[[ Data to process open ]]
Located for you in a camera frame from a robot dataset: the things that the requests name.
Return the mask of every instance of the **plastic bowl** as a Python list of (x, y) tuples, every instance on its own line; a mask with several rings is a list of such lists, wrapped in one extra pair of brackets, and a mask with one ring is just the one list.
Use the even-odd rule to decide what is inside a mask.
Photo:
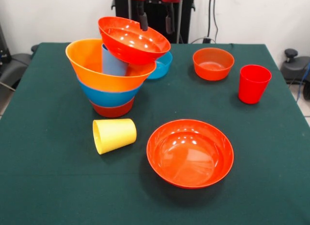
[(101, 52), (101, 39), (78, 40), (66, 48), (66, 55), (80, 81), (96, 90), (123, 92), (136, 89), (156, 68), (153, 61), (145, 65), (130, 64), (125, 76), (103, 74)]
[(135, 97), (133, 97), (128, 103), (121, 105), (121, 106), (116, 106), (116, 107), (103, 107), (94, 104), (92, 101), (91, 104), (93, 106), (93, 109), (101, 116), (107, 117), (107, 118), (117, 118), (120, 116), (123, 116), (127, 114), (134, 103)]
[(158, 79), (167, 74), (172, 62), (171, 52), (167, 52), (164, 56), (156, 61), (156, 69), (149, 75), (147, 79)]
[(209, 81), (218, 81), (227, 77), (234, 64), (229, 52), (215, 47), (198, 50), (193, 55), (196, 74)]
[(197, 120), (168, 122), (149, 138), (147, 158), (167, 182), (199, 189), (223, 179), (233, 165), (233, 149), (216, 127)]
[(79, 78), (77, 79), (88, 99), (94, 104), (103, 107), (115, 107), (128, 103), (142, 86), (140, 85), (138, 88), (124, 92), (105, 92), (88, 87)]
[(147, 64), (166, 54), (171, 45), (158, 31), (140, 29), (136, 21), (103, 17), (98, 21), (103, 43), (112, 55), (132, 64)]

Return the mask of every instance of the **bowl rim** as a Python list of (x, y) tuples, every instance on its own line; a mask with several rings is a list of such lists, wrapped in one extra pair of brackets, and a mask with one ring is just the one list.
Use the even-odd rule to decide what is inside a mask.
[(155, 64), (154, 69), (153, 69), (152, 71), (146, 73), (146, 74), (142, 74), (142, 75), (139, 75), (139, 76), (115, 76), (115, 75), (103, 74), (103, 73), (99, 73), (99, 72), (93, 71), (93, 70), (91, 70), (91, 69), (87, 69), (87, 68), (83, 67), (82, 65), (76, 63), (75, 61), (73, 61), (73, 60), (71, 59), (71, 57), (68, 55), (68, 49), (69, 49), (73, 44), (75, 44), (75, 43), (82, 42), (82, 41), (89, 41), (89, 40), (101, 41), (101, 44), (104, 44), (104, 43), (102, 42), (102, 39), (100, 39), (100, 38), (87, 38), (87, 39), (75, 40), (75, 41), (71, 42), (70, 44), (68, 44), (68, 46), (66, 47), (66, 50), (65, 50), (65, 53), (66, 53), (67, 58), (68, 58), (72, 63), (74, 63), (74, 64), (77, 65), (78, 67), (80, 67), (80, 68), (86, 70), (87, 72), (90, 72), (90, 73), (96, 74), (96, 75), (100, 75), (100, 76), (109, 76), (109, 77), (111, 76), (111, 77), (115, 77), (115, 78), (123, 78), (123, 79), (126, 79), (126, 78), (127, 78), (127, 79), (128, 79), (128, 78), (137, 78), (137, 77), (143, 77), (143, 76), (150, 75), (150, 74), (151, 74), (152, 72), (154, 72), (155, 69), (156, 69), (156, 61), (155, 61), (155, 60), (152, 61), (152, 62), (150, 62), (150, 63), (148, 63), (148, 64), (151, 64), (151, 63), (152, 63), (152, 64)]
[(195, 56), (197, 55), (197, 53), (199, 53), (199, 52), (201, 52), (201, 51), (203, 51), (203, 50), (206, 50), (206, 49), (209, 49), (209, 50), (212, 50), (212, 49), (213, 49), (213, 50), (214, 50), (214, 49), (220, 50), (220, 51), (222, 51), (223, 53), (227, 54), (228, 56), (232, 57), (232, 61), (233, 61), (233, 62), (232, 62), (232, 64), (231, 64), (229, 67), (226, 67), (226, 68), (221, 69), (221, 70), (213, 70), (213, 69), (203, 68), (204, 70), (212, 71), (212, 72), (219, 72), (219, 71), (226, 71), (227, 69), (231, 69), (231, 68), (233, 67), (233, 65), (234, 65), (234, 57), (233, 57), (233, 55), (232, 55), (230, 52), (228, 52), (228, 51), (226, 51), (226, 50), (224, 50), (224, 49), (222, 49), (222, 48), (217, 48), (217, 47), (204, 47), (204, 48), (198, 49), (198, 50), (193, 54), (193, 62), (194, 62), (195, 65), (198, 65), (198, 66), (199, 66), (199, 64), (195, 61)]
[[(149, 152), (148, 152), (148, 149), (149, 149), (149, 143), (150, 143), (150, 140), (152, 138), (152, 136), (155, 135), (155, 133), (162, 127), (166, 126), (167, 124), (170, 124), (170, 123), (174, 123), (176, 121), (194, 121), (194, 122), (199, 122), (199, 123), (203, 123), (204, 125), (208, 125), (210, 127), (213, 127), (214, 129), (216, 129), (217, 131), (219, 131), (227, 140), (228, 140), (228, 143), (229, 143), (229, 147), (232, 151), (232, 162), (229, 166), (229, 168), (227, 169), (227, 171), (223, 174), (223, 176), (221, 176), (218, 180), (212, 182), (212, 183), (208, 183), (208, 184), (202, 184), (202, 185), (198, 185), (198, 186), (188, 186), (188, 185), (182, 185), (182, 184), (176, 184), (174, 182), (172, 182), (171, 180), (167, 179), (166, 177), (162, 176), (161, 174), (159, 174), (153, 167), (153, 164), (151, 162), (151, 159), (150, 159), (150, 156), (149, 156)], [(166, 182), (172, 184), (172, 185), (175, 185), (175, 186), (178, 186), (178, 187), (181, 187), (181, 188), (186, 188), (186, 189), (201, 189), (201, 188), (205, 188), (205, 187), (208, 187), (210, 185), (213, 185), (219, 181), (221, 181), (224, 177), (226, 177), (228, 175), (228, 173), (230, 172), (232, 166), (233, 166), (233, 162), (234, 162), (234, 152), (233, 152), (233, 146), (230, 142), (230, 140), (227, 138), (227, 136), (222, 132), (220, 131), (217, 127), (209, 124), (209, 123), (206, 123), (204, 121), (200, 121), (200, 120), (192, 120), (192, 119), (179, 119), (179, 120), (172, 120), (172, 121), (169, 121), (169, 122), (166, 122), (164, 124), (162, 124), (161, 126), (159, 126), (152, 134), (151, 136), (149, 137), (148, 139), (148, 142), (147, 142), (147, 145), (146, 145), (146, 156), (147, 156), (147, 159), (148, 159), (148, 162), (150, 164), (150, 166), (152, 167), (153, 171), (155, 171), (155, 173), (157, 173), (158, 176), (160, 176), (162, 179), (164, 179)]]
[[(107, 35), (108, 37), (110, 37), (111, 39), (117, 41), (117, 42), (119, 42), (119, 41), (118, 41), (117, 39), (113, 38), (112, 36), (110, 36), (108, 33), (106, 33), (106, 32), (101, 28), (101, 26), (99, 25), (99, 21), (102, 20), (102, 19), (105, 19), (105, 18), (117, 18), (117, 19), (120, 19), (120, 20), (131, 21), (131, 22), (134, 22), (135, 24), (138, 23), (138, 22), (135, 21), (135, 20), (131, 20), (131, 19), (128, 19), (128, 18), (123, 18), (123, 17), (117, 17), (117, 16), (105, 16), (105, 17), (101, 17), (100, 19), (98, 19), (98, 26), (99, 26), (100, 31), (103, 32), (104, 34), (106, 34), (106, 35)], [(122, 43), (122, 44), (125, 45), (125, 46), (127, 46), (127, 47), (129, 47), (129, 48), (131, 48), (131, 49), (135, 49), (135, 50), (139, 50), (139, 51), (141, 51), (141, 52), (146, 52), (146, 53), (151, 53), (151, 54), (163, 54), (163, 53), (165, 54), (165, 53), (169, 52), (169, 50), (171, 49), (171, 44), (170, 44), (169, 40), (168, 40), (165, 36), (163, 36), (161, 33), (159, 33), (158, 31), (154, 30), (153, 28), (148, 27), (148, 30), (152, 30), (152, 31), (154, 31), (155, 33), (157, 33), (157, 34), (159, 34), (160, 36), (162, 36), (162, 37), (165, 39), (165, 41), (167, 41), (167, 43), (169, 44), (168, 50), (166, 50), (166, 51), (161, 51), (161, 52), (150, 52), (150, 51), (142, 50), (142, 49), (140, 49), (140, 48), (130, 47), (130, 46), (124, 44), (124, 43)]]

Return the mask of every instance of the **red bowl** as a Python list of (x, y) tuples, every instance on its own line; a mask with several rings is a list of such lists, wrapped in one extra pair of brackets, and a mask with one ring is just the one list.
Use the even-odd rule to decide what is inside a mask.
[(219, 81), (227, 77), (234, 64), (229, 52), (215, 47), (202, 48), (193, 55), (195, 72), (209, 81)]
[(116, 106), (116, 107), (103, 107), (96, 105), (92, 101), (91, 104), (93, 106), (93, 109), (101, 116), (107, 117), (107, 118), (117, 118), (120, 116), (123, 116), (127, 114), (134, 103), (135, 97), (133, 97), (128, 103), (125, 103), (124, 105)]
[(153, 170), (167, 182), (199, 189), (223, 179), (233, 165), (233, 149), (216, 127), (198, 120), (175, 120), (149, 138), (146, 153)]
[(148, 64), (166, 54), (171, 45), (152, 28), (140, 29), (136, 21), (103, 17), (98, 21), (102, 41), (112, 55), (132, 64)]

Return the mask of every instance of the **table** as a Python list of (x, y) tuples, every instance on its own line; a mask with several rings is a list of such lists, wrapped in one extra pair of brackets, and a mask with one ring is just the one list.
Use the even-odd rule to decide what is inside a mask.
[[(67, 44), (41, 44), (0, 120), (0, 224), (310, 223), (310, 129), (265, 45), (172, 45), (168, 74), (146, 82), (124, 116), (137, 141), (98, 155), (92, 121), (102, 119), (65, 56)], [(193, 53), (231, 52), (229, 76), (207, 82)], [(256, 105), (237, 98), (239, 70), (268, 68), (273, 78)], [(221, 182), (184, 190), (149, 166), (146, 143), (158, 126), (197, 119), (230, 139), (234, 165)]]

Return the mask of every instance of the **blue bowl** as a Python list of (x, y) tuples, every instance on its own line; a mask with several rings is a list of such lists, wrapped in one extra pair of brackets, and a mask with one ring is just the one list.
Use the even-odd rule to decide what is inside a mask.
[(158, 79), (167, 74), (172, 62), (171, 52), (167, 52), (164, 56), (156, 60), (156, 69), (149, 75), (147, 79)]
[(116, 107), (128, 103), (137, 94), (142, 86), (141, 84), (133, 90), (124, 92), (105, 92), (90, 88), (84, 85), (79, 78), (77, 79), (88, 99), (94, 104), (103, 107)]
[[ Data to process closed ]]
[[ Data to process open ]]
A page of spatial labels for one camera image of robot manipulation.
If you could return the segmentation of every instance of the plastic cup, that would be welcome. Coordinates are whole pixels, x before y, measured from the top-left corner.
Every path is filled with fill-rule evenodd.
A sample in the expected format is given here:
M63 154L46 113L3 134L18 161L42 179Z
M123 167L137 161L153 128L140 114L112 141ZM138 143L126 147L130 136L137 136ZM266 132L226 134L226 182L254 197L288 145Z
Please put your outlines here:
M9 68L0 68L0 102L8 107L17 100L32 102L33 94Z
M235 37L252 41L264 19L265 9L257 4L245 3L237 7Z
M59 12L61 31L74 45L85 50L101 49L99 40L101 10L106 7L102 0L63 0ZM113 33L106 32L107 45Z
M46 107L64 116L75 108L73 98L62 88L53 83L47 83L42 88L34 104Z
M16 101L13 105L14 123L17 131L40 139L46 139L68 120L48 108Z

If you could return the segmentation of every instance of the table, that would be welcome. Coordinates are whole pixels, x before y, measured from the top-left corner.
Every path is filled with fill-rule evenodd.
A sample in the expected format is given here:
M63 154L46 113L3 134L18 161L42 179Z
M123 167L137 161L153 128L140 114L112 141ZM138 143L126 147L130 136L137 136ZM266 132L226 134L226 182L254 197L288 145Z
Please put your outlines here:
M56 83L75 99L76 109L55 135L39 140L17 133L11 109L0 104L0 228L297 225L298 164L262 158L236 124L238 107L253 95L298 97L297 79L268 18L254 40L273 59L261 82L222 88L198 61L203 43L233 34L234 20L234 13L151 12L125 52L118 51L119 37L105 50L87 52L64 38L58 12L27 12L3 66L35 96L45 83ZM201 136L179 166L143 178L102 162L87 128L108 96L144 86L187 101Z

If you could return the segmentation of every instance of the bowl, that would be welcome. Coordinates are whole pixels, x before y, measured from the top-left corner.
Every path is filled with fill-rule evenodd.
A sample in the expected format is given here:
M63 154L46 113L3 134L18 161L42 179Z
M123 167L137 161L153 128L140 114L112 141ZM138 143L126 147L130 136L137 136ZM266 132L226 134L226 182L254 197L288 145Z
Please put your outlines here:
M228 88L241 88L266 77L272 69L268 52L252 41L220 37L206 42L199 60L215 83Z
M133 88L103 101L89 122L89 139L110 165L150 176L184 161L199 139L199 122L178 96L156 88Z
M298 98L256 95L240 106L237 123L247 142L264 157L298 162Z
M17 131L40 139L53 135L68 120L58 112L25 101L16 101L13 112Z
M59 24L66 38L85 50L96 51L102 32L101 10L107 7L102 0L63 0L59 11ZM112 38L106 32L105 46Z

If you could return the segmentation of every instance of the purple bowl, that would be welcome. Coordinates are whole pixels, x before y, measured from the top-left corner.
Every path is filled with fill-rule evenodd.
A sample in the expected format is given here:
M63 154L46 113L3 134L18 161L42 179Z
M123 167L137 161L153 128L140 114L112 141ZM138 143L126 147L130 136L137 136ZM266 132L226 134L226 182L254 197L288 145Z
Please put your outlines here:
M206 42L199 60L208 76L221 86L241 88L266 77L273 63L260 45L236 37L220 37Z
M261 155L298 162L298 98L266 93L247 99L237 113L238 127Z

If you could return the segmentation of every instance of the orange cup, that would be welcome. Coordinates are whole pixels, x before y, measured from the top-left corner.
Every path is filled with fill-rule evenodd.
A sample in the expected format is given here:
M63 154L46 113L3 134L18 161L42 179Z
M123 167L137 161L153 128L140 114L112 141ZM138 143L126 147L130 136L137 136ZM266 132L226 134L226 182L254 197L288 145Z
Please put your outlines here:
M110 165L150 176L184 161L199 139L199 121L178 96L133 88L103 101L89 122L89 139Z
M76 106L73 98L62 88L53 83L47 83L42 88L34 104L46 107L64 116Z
[[ Data to process closed ]]
● **Work required**
In the data above, take the line with "Located for you", the line with "Return the mask of every instance of the **bowl", and every line between, and set them down exactly without pictures.

● **Written reply**
Located for you in a camera frame from a robot dataset: the things that the requests name.
Return the mask of every instance of the **plastic bowl** as a Python list of (x, y) tuples, every instance on its own line; a mask with several rings is a list of such lists, wrapped in one extra pair of brackets, and a mask with one ring is just the one list.
Use the even-odd rule to decide what is inside a mask.
Photo:
[(101, 52), (101, 39), (78, 40), (66, 48), (66, 55), (80, 81), (96, 90), (123, 92), (136, 89), (156, 68), (153, 61), (145, 65), (130, 64), (125, 76), (103, 74)]
[(135, 97), (133, 97), (128, 103), (121, 105), (121, 106), (116, 106), (116, 107), (103, 107), (94, 104), (92, 101), (91, 104), (93, 106), (93, 109), (101, 116), (107, 117), (107, 118), (117, 118), (120, 116), (123, 116), (127, 114), (134, 103)]
[(158, 79), (167, 74), (172, 62), (171, 52), (167, 52), (164, 56), (156, 61), (156, 69), (149, 75), (147, 79)]
[(209, 81), (218, 81), (227, 77), (234, 64), (229, 52), (215, 47), (198, 50), (193, 55), (196, 74)]
[(197, 120), (168, 122), (149, 138), (147, 158), (167, 182), (199, 189), (223, 179), (233, 165), (233, 149), (216, 127)]
[(79, 78), (77, 79), (88, 99), (94, 104), (103, 107), (115, 107), (128, 103), (142, 86), (140, 85), (138, 88), (124, 92), (105, 92), (88, 87)]
[(147, 64), (166, 54), (171, 45), (158, 31), (140, 29), (136, 21), (103, 17), (98, 21), (103, 43), (112, 55), (132, 64)]

Return the mask of every instance of the **bowl rim** as a Python list of (x, y) tuples, every instance on its own line; a mask with several rings is a list of such lists, wrapped in one extra pair of brackets, and a mask with one ring is just the one list.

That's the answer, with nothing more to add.